Defying the limitations of imposed policies and rules defining control over implementing business projects, and doing away with functional silos that impede effective and efficient work of multidisciplinary teams, allows companies to establish the basis for facilitating free discussion of ideas from many functional and analytical perspectives.

Interesting initiatives can only surface this way. Through the development of innovative projects, these initiatives enable the creation of differential value, strengthen the company’s competitive position, stir highly fluctuating markets, and appeal to very demanding and sceptical customers.

  1. Committed to best practices in talent management

The most innovative organizations usually generate higher returns and are leaders in their respective market segments. Such organizations are also where the most talented people want to work, remain and develop professionally.

We need motivated people who are engaged in their roles. These people should feel as if the company was their own and identify with leaders whose empathy, strategic vision and sense of purpose are crucial for setting higher operational, market and business targets than the average company could ever reach.
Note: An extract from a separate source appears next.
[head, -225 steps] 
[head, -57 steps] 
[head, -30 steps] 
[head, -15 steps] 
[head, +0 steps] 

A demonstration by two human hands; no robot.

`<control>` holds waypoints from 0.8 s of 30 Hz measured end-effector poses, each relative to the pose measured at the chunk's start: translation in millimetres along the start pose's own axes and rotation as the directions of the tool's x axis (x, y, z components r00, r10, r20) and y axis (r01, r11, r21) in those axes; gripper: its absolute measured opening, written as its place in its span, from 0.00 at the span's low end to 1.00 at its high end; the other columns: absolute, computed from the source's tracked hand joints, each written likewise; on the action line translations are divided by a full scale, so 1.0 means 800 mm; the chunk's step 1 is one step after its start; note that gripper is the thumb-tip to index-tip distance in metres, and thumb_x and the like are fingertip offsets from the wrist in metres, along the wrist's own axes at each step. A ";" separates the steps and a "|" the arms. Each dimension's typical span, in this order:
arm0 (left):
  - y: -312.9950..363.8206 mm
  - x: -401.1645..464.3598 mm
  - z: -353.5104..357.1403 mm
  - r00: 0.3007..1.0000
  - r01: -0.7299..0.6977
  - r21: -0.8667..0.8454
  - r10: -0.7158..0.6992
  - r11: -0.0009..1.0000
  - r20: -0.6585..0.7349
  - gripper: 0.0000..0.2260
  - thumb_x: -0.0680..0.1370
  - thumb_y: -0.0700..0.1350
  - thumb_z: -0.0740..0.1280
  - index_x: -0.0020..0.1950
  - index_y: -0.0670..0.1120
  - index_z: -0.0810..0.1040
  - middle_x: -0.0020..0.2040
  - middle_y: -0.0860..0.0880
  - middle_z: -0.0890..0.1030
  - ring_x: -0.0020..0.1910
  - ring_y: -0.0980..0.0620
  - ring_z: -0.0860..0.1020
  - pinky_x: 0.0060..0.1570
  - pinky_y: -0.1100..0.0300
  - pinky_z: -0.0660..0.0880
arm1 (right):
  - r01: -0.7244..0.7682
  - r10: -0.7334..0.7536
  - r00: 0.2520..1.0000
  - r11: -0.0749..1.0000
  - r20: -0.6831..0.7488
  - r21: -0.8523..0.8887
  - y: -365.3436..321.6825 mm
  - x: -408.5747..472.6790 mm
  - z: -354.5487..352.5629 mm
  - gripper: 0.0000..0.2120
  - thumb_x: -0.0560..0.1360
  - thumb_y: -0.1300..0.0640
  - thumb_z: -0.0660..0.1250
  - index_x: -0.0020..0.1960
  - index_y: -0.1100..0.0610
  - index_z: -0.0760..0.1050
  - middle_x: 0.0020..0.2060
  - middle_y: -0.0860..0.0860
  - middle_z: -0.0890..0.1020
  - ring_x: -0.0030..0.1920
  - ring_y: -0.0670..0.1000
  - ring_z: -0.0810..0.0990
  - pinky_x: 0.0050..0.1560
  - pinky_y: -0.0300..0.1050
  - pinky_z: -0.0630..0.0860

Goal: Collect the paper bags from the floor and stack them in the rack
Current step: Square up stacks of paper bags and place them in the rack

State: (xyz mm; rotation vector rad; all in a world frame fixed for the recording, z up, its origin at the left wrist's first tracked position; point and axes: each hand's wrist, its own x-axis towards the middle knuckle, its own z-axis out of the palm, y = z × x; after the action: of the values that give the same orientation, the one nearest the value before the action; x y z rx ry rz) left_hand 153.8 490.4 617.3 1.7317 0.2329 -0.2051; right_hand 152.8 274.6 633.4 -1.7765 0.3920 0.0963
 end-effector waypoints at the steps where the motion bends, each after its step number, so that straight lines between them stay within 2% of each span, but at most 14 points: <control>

Good talent management practices must be consistently applied, so that talented workers are motivated to give of their best, feel and see that they have a future full of opportunities for development and growth in the company. These workers must also completely identify with the company. Likewise they must sense that their leaders trust them thanks to their talent and personality, and also feel happy to belong to the company.

Thoughts to share

The competitive company in the knowledge economy is able to develop skills and competencies to facilitate adaptive and evolving business environments subjected to relentless and merciless change, at times disruptive.

Financial engineering activities, operational excellence and developing expensive marketing campaigns are not how a company develops its competitive muscle demonstrating its ability to innovate at a similar or faster pace than the drive for transformation in a business environment now exposed to highly disruptive events taking place.

This requires engaged leaders and managers who are committed to developing and retaining top talent in order to put them at the service of business innovation.

These principles invariably apply, independently of the sector of business activity in which the company operates.

In the knowledge economy, the company must be able to question its practices and reinvent itself with agility, flexibility and a sense of purpose. This is the key success factor for constantly adapting to a market and business environment that is increasingly volatile, ambiguous, complex and uncertain.

HR must transcend a rich legacy of transactional and administrative practices, by promoting the reinvention of people management practices that were important for the function thought of traditionally as back office and operational support.

We need an HR function with more strategic influence and a strong management profile. HR must evolve from being a simple personnel administration unit to a function that brings value to the business for its ability to operate as a strategic business partner and a key agent for business transformation.

New and exciting times await the HR function that recognizes the much needed reinvention as the main strategic challenge in the knowledge economy.